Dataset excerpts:
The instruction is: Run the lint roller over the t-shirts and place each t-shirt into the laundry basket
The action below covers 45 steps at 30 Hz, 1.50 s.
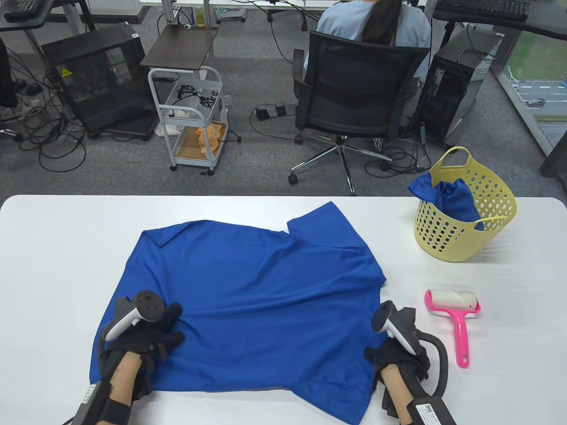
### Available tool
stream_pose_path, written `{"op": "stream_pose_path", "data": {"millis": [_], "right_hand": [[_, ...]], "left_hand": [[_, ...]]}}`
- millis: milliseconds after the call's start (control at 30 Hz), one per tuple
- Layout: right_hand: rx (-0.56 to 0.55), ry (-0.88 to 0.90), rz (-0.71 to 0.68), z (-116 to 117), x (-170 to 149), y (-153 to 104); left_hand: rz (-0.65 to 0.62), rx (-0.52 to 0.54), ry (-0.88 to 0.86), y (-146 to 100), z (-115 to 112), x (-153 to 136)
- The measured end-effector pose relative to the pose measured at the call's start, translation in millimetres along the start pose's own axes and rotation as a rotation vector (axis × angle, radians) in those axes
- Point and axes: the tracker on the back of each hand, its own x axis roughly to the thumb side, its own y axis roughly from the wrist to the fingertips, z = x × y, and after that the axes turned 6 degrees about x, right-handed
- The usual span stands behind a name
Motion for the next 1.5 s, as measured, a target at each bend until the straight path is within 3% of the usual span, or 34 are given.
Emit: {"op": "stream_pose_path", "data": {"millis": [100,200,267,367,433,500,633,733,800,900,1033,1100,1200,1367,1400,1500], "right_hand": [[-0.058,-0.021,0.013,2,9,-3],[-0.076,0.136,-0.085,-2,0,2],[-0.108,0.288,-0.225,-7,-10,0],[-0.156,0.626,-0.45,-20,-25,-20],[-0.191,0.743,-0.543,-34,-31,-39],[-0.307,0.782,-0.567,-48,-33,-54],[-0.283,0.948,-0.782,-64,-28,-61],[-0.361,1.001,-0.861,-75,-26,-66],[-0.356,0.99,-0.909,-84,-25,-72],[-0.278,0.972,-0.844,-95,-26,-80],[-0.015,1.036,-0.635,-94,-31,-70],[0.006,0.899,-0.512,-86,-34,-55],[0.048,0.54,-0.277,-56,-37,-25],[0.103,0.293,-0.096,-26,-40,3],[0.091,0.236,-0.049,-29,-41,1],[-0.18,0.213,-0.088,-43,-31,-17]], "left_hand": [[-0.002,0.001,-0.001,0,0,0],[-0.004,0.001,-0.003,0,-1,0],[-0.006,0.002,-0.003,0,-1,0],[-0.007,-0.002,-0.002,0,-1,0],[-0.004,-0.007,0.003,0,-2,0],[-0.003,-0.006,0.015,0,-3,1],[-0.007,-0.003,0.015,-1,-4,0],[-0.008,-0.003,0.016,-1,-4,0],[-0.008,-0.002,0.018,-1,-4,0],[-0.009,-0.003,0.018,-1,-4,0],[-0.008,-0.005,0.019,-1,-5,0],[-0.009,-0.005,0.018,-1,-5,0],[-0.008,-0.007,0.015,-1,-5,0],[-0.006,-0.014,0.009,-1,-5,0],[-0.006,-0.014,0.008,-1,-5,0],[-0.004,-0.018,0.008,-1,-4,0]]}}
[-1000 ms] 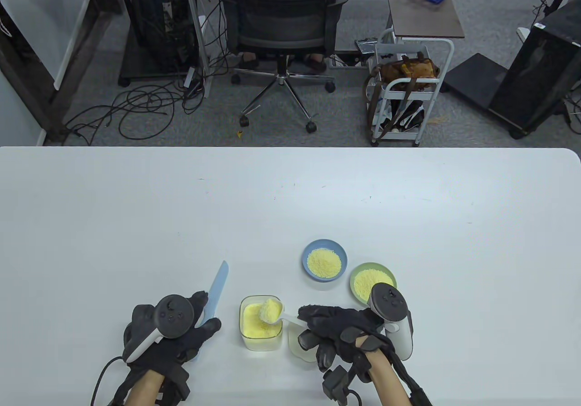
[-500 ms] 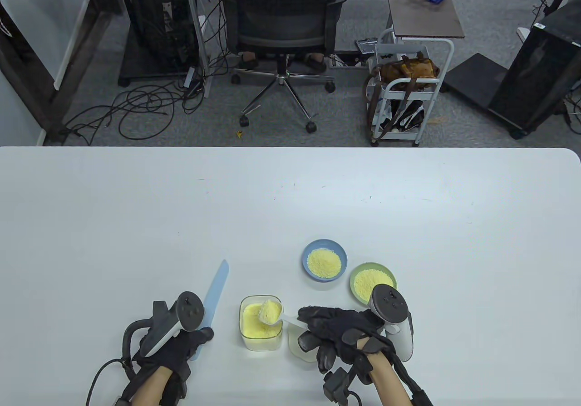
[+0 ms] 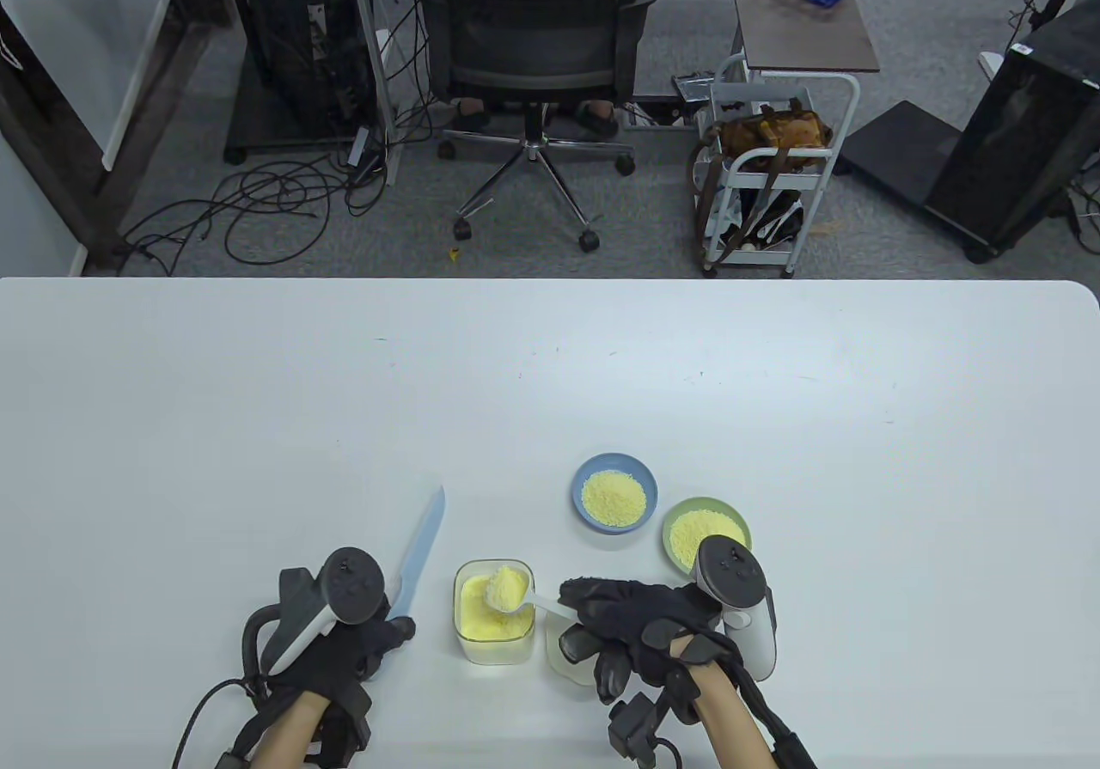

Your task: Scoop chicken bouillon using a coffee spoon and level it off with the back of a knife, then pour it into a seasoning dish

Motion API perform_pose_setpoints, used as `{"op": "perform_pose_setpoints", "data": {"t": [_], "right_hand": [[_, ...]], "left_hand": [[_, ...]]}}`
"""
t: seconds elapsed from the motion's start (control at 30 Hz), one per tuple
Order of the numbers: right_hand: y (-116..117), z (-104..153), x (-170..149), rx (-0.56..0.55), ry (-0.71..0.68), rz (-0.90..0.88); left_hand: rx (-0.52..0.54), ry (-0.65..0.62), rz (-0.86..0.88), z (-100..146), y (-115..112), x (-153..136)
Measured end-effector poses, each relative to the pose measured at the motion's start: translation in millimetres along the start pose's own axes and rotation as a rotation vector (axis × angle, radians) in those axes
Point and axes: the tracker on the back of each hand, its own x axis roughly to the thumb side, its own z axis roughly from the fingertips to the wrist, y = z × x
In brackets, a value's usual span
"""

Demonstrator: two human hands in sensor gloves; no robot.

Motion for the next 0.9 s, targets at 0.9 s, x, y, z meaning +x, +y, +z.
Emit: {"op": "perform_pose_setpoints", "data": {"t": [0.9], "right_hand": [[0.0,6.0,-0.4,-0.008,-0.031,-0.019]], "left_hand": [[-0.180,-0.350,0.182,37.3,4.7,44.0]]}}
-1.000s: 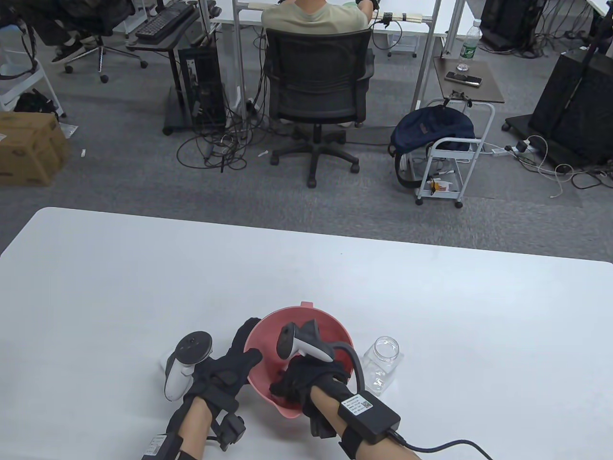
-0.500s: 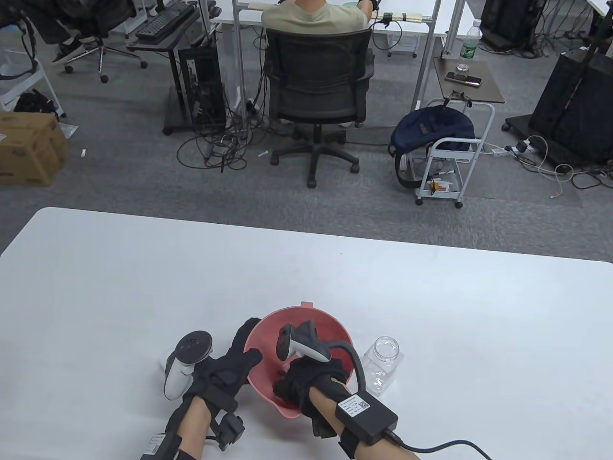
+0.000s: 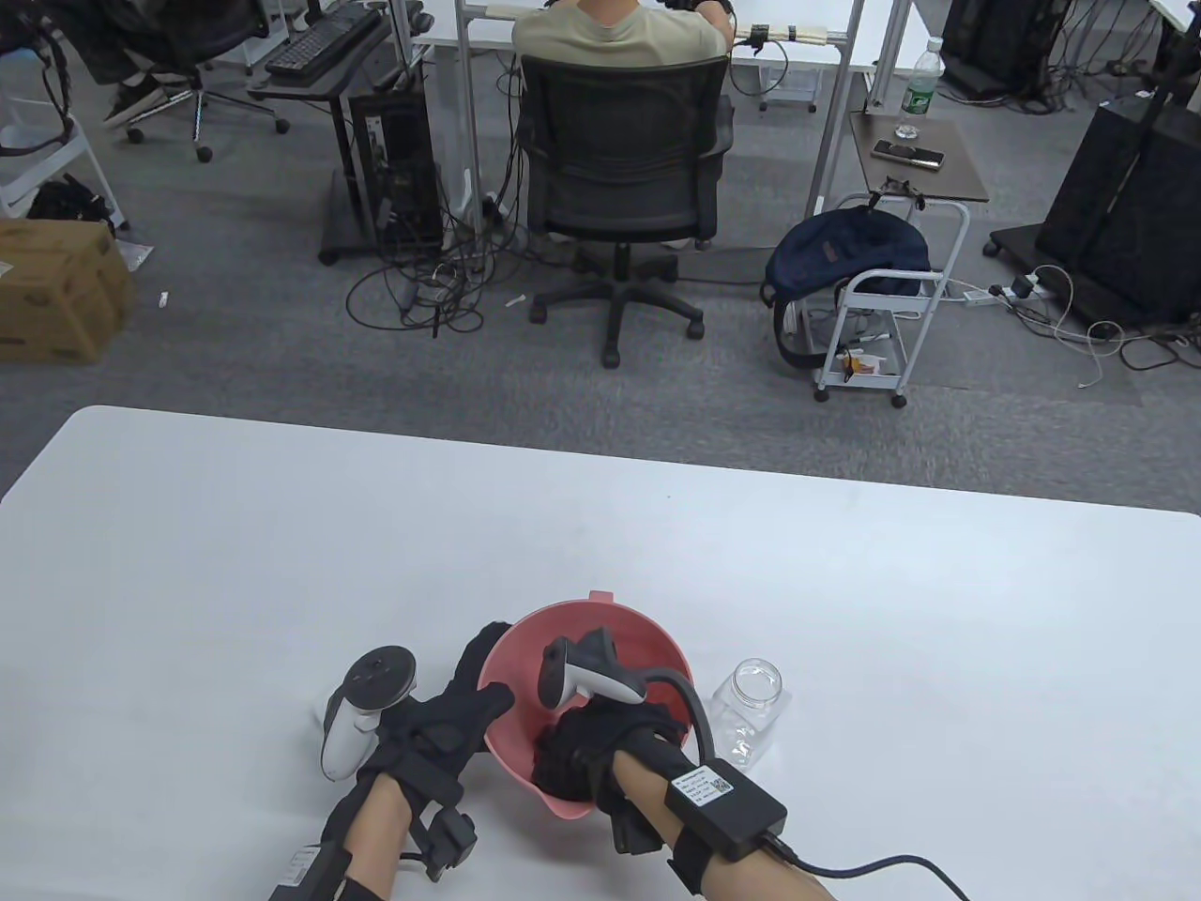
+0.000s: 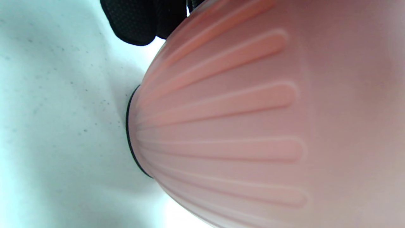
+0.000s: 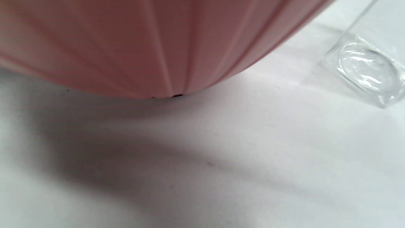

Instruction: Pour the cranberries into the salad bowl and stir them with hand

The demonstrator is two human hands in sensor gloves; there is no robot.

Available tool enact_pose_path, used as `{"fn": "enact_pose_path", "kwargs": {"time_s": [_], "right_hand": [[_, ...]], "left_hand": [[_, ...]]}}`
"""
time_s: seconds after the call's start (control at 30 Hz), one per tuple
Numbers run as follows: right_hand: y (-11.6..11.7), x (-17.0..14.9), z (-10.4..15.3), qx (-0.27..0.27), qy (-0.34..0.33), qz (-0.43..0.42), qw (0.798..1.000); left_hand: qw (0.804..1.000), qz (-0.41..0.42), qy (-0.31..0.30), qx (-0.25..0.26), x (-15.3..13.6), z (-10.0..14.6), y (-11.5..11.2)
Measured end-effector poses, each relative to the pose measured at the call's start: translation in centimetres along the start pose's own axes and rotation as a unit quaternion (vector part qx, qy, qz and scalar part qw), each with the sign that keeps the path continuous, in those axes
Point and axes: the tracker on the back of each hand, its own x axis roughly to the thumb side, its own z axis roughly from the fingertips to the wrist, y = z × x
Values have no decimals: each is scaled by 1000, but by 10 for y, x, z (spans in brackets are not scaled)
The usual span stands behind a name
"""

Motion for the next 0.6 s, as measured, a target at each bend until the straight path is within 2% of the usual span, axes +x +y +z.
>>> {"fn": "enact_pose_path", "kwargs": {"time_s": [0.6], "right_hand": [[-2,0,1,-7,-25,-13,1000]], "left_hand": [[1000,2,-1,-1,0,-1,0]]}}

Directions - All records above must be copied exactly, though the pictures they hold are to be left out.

Problem solution -
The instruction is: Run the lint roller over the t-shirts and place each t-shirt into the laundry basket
The action below covers 45 steps at 30 Hz, 1.50 s.
### Available tool
stream_pose_path, written `{"op": "stream_pose_path", "data": {"millis": [_], "right_hand": [[_, ...]], "left_hand": [[_, ...]]}}`
- millis: milliseconds after the call's start (control at 30 Hz), one per tuple
- Layout: right_hand: rx (-0.56 to 0.55), ry (-0.88 to 0.90), rz (-0.71 to 0.68), z (-116 to 117), x (-170 to 149), y (-153 to 104); left_hand: rz (-0.65 to 0.62), rx (-0.52 to 0.54), ry (-0.88 to 0.86), y (-146 to 100), z (-115 to 112), x (-153 to 136)
- The measured end-effector pose relative to the pose measured at the call's start, translation in millimetres along the start pose's own axes and rotation as a rotation vector (axis × angle, radians) in those axes
- Point and axes: the tracker on the back of each hand, its own x axis roughly to the thumb side, its own y axis roughly from the wrist to the fingertips, z = x × y, and after that the axes turned 6 degrees about x, right-handed
- The usual span stands behind a name
Motion for the next 1.5 s, as measured, a target at each bend until the straight path is within 3% of the usual span, or 34 are given.
Emit: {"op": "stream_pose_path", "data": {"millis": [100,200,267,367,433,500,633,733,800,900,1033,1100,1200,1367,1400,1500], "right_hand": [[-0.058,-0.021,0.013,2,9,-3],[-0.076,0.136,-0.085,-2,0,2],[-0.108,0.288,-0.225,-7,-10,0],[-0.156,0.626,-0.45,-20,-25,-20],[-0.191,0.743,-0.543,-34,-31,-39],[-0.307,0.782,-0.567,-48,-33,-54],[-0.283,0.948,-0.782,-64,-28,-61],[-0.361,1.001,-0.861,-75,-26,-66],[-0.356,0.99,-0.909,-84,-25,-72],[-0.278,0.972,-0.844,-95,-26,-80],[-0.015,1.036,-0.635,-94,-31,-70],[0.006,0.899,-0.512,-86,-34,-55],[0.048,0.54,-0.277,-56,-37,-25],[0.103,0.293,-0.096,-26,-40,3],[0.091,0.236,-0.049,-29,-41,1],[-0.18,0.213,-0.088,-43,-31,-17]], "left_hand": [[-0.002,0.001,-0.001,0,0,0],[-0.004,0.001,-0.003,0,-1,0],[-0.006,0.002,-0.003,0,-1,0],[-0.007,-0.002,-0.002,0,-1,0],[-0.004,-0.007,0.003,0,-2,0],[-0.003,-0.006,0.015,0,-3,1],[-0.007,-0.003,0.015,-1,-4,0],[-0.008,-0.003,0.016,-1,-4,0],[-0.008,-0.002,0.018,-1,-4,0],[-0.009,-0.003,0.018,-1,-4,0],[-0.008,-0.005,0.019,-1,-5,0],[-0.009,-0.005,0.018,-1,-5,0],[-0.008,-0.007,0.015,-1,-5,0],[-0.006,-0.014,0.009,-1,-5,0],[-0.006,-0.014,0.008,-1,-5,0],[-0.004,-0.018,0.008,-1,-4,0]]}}
[-1000 ms] 
[-500 ms] 
[+0 ms] 

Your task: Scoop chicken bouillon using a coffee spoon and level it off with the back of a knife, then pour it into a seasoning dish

Motion API perform_pose_setpoints, used as `{"op": "perform_pose_setpoints", "data": {"t": [_], "right_hand": [[_, ...]], "left_hand": [[_, ...]]}}`
"""
t: seconds elapsed from the motion's start (control at 30 Hz), one per tuple
Order of the numbers: right_hand: y (-116..117), z (-104..153), x (-170..149), rx (-0.56..0.55), ry (-0.71..0.68), rz (-0.90..0.88); left_hand: rx (-0.52..0.54), ry (-0.65..0.62), rz (-0.86..0.88), z (-100..146), y (-115..112), x (-153..136)
Measured end-effector poses, each relative to the pose measured at the motion's start: translation in millimetres along the start pose's own axes and rotation as a rotation vector (axis × angle, radians) in those axes
Point and axes: the tracker on the back of each hand, its own x axis roughly to the thumb side, its own z axis roughly from the fingertips to the wrist, y = z × x
In brackets, a value's usual span
"""

Demonstrator: two human hands in sensor gloves; no robot.

Motion for the next 0.9 s, targets at 0.9 s, x, y, z meaning +x, +y, +z.
Emit: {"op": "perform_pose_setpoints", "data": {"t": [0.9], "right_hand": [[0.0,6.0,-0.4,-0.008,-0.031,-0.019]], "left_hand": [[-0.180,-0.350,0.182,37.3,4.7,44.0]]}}
-1.000s: 
-0.500s: 
+0.000s: 
+0.000s: 
+0.000s: 

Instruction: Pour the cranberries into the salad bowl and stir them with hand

The demonstrator is two human hands in sensor gloves; there is no robot.

Available tool enact_pose_path, used as `{"fn": "enact_pose_path", "kwargs": {"time_s": [_], "right_hand": [[_, ...]], "left_hand": [[_, ...]]}}`
"""
time_s: seconds after the call's start (control at 30 Hz), one per tuple
Numbers run as follows: right_hand: y (-11.6..11.7), x (-17.0..14.9), z (-10.4..15.3), qx (-0.27..0.27), qy (-0.34..0.33), qz (-0.43..0.42), qw (0.798..1.000); left_hand: qw (0.804..1.000), qz (-0.41..0.42), qy (-0.31..0.30), qx (-0.25..0.26), x (-15.3..13.6), z (-10.0..14.6), y (-11.5..11.2)
Measured end-effector poses, each relative to the pose measured at the call's start: translation in centimetres along the start pose's own axes and rotation as a unit quaternion (vector part qx, qy, qz and scalar part qw), each with the sign that keeps the path continuous, in those axes
Point and axes: the tracker on the back of each hand, its own x axis roughly to the thumb side, its own z axis roughly from the fingertips to the wrist, y = z × x
Values have no decimals: each is scaled by 1000, but by 10 for y, x, z (spans in brackets are not scaled)
The usual span stands behind a name
"""

Motion for the next 0.6 s, as measured, a target at each bend until the straight path is within 2% of the usual span, axes +x +y +z.
>>> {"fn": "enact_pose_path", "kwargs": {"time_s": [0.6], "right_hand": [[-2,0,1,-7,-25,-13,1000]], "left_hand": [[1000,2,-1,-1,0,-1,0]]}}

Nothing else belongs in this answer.